06Which has better profit margins — GFL or RSG?
GFL Environmental Inc.
(GFL) is the more profitable company, earning 58. 0% net margin versus 12. 9% for Republic Services, Inc. — meaning it keeps 58. 0% of every revenue dollar as bottom-line profit. Operating margin tells a similar story: RSG leads at 20. 0% versus 5. 2% for GFL. At the gross margin level — before operating expenses — RSG leads at 30. 3%, reflecting greater pricing power or product mix advantage. Stronger margins indicate durable pricing power, lower cost of revenue, or higher mix of software/services. They are one of the clearest signs of business quality.
07Is GFL or RSG more undervalued right now?
On forward earnings alone, Republic Services, Inc.
(RSG) trades at 27. 6x forward P/E versus 39. 1x for GFL Environmental Inc. — 11. 5x cheaper on a one-year earnings basis. Analyst consensus price targets imply the most upside for GFL: 55. 7% to $56. 67.
08Which pays a better dividend — GFL or RSG?
All stocks in this comparison pay dividends.
Republic Services, Inc. (RSG) offers the highest yield at 1. 2%, versus 0. 2% for GFL Environmental Inc. (GFL).
09Is GFL or RSG better for a retirement portfolio?
For long-horizon retirement investors, Republic Services, Inc.
(RSG) is the stronger choice — it scores higher on the combination of lower volatility, dividend reliability, and long-term compounding (low volatility (β -0. 15), 1. 2% yield, +353. 8% 10Y return).

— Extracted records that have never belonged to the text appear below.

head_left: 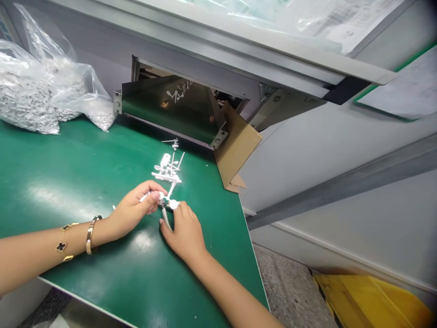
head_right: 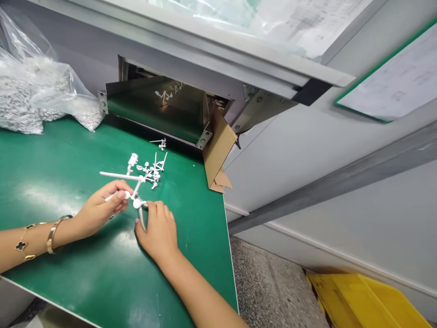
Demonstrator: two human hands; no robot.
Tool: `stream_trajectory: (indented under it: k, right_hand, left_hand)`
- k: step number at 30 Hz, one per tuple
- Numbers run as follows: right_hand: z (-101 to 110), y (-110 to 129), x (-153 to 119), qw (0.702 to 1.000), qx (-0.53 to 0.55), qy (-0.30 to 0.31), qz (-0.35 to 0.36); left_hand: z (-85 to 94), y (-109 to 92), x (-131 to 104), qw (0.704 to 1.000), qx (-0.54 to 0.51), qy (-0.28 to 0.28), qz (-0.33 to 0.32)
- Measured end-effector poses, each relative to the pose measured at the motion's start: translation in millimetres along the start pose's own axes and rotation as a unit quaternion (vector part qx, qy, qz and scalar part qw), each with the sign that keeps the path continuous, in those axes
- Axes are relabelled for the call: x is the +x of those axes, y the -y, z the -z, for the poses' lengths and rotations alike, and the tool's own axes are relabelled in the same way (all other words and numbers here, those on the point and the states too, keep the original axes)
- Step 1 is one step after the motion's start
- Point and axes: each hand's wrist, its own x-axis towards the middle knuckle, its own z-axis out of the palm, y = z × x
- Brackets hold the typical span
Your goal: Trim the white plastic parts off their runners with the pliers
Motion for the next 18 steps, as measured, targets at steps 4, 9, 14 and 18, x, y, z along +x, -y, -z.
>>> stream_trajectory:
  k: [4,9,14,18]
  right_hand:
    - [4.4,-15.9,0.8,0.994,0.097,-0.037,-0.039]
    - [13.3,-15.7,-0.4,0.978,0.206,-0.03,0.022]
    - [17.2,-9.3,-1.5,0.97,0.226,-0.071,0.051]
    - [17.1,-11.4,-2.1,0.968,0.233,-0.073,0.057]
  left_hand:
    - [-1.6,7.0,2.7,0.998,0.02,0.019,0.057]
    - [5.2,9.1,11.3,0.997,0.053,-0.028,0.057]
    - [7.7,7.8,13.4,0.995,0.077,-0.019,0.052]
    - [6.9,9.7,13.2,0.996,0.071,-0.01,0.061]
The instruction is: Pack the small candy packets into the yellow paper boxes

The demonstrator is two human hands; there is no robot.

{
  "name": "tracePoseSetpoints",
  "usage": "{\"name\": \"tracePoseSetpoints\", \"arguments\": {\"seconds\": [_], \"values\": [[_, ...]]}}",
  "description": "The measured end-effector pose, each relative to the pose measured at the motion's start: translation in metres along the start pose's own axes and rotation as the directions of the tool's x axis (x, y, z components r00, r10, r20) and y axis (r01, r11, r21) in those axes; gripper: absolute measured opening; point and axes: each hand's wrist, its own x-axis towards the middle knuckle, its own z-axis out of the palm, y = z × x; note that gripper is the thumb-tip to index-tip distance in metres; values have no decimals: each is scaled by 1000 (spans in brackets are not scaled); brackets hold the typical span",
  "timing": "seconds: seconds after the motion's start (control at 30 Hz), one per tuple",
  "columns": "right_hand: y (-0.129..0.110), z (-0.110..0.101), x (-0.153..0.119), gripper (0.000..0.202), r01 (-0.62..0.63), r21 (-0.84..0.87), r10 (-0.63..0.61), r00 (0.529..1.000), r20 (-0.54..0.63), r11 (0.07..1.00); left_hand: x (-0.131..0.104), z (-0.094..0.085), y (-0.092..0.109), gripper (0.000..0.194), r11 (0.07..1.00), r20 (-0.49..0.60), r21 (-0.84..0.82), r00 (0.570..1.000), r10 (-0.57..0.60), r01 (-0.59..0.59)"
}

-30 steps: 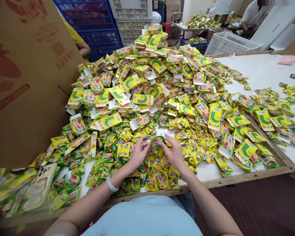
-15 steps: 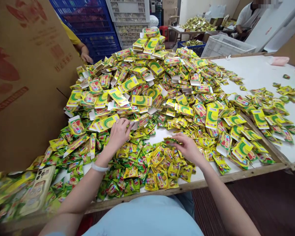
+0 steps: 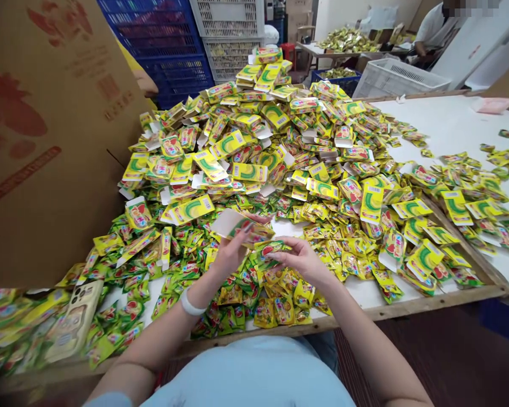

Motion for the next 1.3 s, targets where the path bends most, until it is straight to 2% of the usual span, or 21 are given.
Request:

Both have compounded well over 10 years (RSG: +353. 8%, GFL: +119. 1%), confirming both are viable long-term holds — but the lower-volatility option typically results in less emotional selling during corrections. Retirement portfolios generally favour predictability over maximum returns. Consult a financial advisor before making allocation decisions.
10What are the main differences between GFL and RSG?
Both stocks operate in the Industrials sector, making this a peer-level intra-sector comparison — the same macro tailwinds and headwinds will affect both.
In terms of investment character: GFL is a mid-cap deep-value stock; RSG is a mid-cap quality compounder stock. RSG pays a dividend while GFL does not, making them suitable for different income and tax situations. These fundamental differences mean investors should not choose between them on a single metric — the "better stock" depends entirely on which of these characteristics aligns with your investment strategy.